Honestly, if they're 15 characters or more, I'm doing a lot of Combinator.
But realistically, I'm very opportunistic.
Most companies, if they deploy that, they have problems with user resets more than anything else.
And so people start taking two eight-character passwords and cram them together with like an exclamation mark in between.
So if you do a long password policy, give your employees a password manager or else they're going to find ways around it.
The question is, how relevant are rainbow tables?
The answer is complicated.
Depends on the hash type.
For NTLM version one, they're not anymore due to various techniques like salting, etc.
They're highly effective for Landman still, and that's really about it.
The reason why Landman was important is back in the day, Windows used to store both the Landman and the NTLM hash.
So you crack the Landman hashes and use those to go crack the NTLM because Landman was only stored in uppercase.
That's the only real reason why they're important.
Generally, they are slow and expensive compared to using GPUs.
Anyone else?
Yeah, in the back there.
I love this question.
So here's the fun part about NIST.
The question was, with people applying NIST saying there's no rotations, etc.
required, that guidance only applies if there's a number of other conditions that are on there, including the ability for automatic detection of breach issues.
There's a whole list of things that are in there that Windows doesn't actually satisfy.
So environments say we don't have this due to NIST.
Active Directory and NIST don't actually go hand in hand.
Now, in other applications, absolutely.
In a pure entry environment, absolutely.
Legacy AD on-prem.
I'm sorry, Microsoft, because I've had this chat with Steve Sifas from Microsoft Routine Lead.
He agrees with me.
If you're on baseline, legacy Active Directory, don't use the NIST standards.
And the reason for this is in Windows, passwords are hash equivalent.
So what that means is if somebody has a domain controller hash, or a Kerberos ticket hash, or anything else, they can authenticate even without the password.
An Active Directory domain controller is 128 characters long for its password, and it changes monthly.
Trust passwords are about as long.
If you've had a or you've had a domain admin leave, if you've had a backup admin leave, if you've ever lost a backup tape, you need to rotate all your secrets anyways.
So routine secrets, especially if you get to a size of, say, a Fortune 100, or you've got 100,000 employees, you're not going to be able to keep on top of that, so you have to keep the rotation up.

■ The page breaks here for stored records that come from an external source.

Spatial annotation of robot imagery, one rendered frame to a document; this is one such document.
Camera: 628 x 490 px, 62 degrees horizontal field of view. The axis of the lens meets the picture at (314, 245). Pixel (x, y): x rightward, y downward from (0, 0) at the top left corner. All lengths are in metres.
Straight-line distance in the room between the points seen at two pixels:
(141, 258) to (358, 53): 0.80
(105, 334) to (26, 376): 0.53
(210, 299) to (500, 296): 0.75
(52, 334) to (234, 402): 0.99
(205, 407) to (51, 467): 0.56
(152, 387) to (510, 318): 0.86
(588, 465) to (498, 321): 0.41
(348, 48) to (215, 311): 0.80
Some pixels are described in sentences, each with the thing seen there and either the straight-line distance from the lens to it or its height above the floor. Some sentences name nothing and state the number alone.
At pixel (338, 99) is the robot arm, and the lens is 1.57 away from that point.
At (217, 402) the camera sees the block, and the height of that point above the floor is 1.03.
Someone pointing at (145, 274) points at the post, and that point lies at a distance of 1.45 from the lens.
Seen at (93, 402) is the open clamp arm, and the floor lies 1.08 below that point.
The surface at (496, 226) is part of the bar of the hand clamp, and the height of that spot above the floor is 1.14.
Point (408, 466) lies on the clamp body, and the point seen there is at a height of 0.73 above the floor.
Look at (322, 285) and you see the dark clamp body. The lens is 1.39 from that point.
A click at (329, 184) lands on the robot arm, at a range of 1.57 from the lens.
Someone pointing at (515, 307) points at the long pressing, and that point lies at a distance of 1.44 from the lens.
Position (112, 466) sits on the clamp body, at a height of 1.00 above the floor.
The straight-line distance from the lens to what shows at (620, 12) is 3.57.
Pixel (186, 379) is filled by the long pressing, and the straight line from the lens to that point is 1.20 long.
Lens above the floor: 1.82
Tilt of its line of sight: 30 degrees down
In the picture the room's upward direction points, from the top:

Now, if you're heavily salted and you have other techniques to stop the hash equivalency, yeah, fine, apply NIST, but NIST does not apply to AD.
Okay.
So the question is, what am I using for my crack station?
Cloud.
Because I work for IBM, we have our own cloud, and I have access to a giant pile of GPUs on demand.
So I used to go spend a lot of money on buying GPUs and building systems.

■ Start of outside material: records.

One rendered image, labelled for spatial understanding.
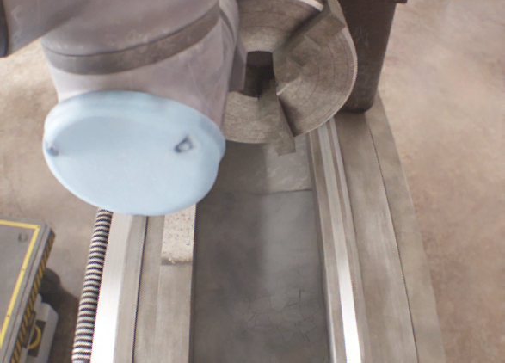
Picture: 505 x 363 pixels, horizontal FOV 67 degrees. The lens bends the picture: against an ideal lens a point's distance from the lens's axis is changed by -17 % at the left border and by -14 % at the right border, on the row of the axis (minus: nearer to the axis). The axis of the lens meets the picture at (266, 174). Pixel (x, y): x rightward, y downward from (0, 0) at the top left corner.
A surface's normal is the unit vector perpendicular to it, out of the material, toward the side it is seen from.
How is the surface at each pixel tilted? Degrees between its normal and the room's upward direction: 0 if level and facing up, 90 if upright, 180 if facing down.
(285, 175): 0
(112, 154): 93
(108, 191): 93
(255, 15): 90
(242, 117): 90
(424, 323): 0
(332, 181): 48
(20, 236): 0
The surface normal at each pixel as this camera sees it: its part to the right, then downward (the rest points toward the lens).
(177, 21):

Here's the thing, a massive cracking monster requires heat, it requires cooling, it requires care and feeding, it requires being raised like a pet.
My GPUs are treated like cattle.
I bring them up when I need to run them, they run for just as long as the crack job, and I shoot them when they misbehave.
Any other questions?
The question is, I'm using all these kinds of attacks, am I ever running this through Hashcat Brain?

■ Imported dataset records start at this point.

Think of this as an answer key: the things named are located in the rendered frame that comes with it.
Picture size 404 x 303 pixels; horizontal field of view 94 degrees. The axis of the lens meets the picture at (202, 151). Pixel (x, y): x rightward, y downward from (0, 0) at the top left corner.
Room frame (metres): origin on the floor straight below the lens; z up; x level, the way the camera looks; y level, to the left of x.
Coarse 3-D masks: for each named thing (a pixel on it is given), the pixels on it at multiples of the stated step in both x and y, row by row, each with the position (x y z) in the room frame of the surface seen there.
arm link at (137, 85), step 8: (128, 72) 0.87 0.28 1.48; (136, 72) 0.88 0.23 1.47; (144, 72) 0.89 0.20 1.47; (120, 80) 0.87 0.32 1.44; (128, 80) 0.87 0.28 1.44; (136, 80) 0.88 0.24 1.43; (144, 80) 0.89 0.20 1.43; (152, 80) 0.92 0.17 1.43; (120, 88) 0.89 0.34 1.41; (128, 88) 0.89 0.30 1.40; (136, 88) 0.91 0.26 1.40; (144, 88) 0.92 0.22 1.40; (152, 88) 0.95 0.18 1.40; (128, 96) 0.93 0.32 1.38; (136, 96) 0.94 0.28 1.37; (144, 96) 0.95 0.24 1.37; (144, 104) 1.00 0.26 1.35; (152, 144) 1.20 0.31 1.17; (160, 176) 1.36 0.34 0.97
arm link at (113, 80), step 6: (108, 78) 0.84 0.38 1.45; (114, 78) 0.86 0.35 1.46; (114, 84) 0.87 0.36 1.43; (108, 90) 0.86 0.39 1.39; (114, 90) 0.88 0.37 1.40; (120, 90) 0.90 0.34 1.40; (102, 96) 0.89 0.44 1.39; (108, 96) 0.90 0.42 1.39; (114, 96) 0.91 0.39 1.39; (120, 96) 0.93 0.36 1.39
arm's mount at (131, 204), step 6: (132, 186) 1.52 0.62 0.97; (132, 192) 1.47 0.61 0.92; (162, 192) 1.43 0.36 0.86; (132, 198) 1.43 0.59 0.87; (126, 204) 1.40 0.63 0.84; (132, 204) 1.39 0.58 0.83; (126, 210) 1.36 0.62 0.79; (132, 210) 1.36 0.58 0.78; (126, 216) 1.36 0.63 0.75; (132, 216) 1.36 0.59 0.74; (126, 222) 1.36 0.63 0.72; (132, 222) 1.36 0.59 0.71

Hashcat Brain can't keep up when you're running four terahash per second of crack rate on NTLM.
For things like Bcrypt, absolutely, or slower hashes.
But for AD, when I've got more horsepower than brains and this AI agent, I can spin up an entire data center and spin it back down again.
I'm just going to throw hashes at it and make Hashcat go brr.
Anybody else?
I'm out of time.
Apparently I'm out of time, so thank you all for coming and listen to my rant.